COMP NEWS – The majority of Americans view tip pooling, a practice where restaurant servers pool their combined tips and distribute them evenly, as an unfair compensation practice for employees.
- Most U.S. adults in a recent Pew Research Center survey said that the fairest way to distribute tips in a restaurant setting is to allow each server to keep all money they receive in tips, as opposed to a tip pooling arrangement.
- Only 14% of the nearly 12,000 respondents said that the fairest method of tip distribution is a tip pool that includes all restaurant staff, while 13% said that a tip pool that includes only servers is fairest, according to Pew.
- A majority of respondents said that tipping is expected in more places in 2023 than five years ago, but 40% said they were opposed to businesses suggesting tip amounts, while 24% favored this practice. Respondents most commonly tipped when eating at restaurants with servers. Only 12% tipped “always” or “often” at non-server restaurants.
Legally, the move to solidify tip pooling was permitted under the Trump administration, while the Biden administration modified aspects of it in 2021. Nonetheless, the arrangement remains controversial with service industry employees and thoroughly unpopular with customers.

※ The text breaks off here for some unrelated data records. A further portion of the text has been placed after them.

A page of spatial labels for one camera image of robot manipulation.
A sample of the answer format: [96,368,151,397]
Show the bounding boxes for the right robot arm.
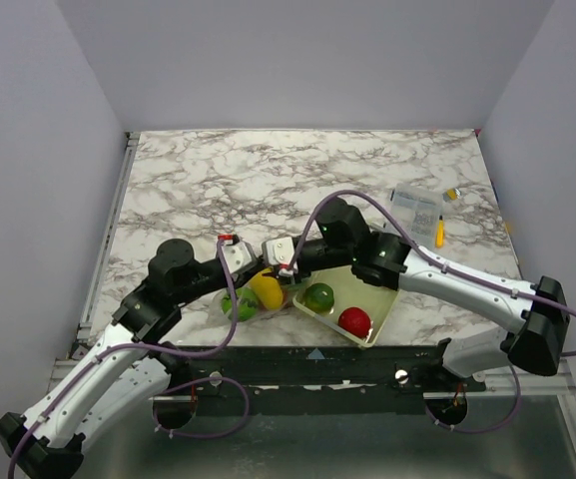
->
[291,198,570,391]

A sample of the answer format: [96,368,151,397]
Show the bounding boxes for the red apple toy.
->
[337,307,371,338]

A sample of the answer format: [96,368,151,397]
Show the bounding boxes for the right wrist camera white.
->
[262,237,297,277]

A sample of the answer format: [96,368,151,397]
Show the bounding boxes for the yellow lemon toy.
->
[248,267,284,310]

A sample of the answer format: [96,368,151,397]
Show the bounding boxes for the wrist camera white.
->
[217,235,258,278]
[262,237,297,277]

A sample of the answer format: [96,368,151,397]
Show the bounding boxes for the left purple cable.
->
[6,234,252,479]

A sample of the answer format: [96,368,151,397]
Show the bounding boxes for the small yellow silver clip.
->
[443,188,462,202]

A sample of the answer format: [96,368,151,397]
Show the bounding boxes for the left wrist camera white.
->
[217,235,258,278]

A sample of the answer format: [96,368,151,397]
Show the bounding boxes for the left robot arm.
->
[0,235,262,478]

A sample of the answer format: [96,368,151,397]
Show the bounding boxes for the green watermelon toy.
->
[221,287,261,322]

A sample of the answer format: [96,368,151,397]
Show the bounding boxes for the yellow green mango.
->
[302,282,334,313]

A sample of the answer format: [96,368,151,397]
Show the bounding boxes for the yellow handled cutter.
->
[435,215,444,248]

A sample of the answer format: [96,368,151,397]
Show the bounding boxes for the clear zip top bag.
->
[208,267,293,324]

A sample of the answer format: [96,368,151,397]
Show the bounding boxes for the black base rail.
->
[152,346,485,425]

Tip pools have proved a controversial wage-and-hour topic, especially “nontraditional” tip pooling in which employers distribute pooled money among workers both in traditionally tipped roles, like wait staff, and those in non-tipped occupations such as kitchen staff.

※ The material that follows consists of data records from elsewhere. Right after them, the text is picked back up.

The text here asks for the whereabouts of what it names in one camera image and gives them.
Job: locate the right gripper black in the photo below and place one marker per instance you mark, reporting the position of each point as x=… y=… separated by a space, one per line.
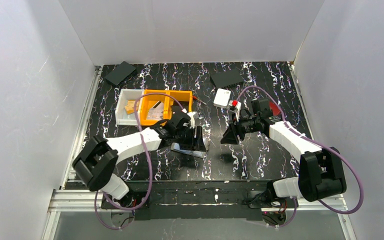
x=237 y=128

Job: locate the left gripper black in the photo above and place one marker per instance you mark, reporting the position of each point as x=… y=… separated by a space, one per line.
x=192 y=138

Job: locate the grey card holder blue inside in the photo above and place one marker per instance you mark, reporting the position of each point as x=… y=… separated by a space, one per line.
x=199 y=154

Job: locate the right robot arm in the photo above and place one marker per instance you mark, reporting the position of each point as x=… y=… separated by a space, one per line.
x=320 y=173

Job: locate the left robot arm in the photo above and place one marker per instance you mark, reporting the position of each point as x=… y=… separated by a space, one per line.
x=97 y=160

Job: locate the white card holder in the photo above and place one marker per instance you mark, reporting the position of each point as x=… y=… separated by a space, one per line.
x=222 y=98

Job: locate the silver cards in orange bin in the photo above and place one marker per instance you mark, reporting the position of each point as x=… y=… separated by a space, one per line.
x=156 y=112

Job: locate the red card holder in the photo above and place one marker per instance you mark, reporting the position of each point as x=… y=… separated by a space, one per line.
x=275 y=109

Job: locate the black card case far centre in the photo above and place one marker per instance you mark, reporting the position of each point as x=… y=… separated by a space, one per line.
x=227 y=79

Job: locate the black card case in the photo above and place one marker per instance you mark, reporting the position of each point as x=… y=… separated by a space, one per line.
x=120 y=73
x=227 y=79

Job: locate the tan cards in white bin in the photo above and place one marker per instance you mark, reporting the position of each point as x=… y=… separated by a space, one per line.
x=132 y=106

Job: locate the black card case far left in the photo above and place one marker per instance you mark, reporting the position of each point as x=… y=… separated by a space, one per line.
x=120 y=73

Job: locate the orange double bin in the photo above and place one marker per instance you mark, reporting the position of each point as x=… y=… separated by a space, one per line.
x=184 y=97

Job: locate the white plastic bin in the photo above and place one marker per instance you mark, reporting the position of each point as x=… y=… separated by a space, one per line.
x=122 y=116

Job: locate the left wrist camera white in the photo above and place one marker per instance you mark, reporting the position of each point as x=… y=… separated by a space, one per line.
x=191 y=119

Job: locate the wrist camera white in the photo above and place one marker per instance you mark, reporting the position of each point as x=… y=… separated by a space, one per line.
x=191 y=119
x=234 y=107

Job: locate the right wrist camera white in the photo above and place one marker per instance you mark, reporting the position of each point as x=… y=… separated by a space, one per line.
x=234 y=107

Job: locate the red handled small tool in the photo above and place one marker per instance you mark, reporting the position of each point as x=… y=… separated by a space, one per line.
x=199 y=100

Such arrangements are permitted under Fair Labor Standards Act regulations if the employer pays employees at least the federal minimum wage. If an employer does not pay the federal minimum — and instead takes a “tip credit” toward its minimum wage and overtime obligations — that employer may only include employees who customarily and regularly receive tips in a tip pooling arrangement.
The move to allow for nontraditional tip pools was solidified under the Trump administration, which issued a final rule in 2020 that granted employers the ability to do so under the FLSA provided that they do not take a tip credit. In 2021, the Biden administration allowed some components of the final rule to take effect but withdrew and modified others. For example, DOL clarified that while managers and supervisors may not receive tips from tip pools, they are not prohibited from contributing to mandatory tip pools.